Ciro optou pelo segundo grupo, seduzido por sua retórica, não por seu conhecimento. Era bonito dizer que os defensores da correção do câmbio eram partidários do atraso, do anacronismo, eram impatriotas, lobistas da Fiesp, queriam "mamar nas tetas do governo", e assim por diante. Foi seduzido pela retórica e a utilizou até para torpedear a indicação de José Serra para o Ministério da Fazenda. Serra foi apresentado como inimigo do Real por propor a mudança do câmbio.
A responsabilidade de Ciro sobre a política cambial cessa em 31 de dezembro de 1994, quando deixa o ministério. Por isso não é correto imputar-lhe o custo total do desastre. Verdadeiro pai do Real, Pérsio Arida tentou alterar o câmbio em dezembro de 1994, mas foi impedido pela crise mexicana; depois, em abril de 1995, mas foi impedido por erros de implementação da nova banda cambial.
A partir dali o governo decide não mais mexer no câmbio, produzindo o desastre que agora se vê.
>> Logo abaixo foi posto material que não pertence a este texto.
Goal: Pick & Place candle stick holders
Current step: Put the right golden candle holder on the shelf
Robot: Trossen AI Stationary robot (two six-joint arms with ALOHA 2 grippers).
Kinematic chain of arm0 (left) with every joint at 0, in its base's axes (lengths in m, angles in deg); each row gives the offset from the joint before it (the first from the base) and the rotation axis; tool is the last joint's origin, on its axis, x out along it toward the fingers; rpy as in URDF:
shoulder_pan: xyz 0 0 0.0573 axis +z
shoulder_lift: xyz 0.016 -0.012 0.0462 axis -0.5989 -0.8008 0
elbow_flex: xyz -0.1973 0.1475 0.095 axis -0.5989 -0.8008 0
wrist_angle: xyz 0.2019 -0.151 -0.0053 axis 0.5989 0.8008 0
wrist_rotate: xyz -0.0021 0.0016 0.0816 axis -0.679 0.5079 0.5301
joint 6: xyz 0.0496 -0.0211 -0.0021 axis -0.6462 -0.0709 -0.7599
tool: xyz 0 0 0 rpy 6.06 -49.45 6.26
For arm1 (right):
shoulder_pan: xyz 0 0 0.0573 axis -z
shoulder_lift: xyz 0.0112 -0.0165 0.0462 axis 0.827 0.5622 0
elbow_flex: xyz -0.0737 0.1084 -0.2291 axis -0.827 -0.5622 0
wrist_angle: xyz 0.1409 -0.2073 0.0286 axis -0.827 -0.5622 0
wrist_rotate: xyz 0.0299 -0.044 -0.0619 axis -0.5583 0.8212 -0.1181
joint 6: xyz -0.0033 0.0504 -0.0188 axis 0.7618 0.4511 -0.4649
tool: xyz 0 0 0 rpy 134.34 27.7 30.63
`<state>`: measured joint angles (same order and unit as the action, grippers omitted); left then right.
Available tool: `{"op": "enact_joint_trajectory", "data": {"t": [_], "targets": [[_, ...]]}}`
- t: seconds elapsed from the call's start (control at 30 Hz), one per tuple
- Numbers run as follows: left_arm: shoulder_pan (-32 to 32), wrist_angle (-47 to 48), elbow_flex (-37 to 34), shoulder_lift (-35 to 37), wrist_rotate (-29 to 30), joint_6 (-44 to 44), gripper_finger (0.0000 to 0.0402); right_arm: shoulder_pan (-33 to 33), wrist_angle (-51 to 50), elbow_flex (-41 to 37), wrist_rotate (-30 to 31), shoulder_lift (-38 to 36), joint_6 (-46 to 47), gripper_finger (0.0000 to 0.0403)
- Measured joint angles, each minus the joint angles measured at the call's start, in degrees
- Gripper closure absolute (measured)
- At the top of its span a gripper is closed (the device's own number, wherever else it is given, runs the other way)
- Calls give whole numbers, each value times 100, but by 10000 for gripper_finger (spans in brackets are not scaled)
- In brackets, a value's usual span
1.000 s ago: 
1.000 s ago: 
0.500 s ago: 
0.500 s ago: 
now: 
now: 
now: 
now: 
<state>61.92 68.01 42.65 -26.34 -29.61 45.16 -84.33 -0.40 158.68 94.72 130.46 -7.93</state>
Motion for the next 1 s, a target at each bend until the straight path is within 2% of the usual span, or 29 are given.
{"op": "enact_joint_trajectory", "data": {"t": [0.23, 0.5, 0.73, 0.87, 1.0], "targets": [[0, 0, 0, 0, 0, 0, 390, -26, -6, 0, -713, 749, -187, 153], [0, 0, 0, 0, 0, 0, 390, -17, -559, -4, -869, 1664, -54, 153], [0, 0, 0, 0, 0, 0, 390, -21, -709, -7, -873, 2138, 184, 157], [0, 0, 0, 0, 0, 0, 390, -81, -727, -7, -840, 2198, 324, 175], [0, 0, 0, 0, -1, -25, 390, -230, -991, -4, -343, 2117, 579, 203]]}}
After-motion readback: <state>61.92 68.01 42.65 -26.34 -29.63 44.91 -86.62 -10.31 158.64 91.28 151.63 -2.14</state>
São responsáveis por esse desastre, pela ordem, Fernando Henrique Cardoso, o ministro Pedro Malan, os sucessivos presidentes de Banco Central e consultores e analistas que ainda concorrerão a um futuro Prêmio Ignóbil de Economia, quando for instituído.
A situação piorava dia a dia, e a sabedoria do período dizia que "primeiro precisa piorar para depois melhorar". Quando havia espaço para a redução de juros, não se aproveitava porque "a situação pode piorar de novo e a gente terá que elevar os juros", como se os juros precisassem subir e descer degrau a degrau.
Se a responsabilidade de Ciro cessa em 31 de dezembro de 1994, sua performance no período não lhe autoriza a posar de crítico dessa política.
Um segundo ponto relevante é o episódio da tentativa de adesão do PSDB ao governo Collor, em 1992. Ciro acusa FHC e Serra de propor a aproximação e enaltece Mário Covas por recusar.
Naquele ano, em um café da manhã no Caesar Park, em São Paulo, o então governador do Ceará, Ciro Gomes, passou uma hora espinafrando Covas para mim por atrapalhar o acordo.
Aqui nesta coluna eu mesmo defendia que se deveria aproveitar a fragilidade política de Collor para fazer o acordo, enquadrando o presidente, permitindo ao país recuperar a governabilidade e avançar em propostas inovadoras. Por isso, nada a opor à defesa que Ciro fez do acordo na época.
O que não pode é se apresentar, agora, como adversário do acordo.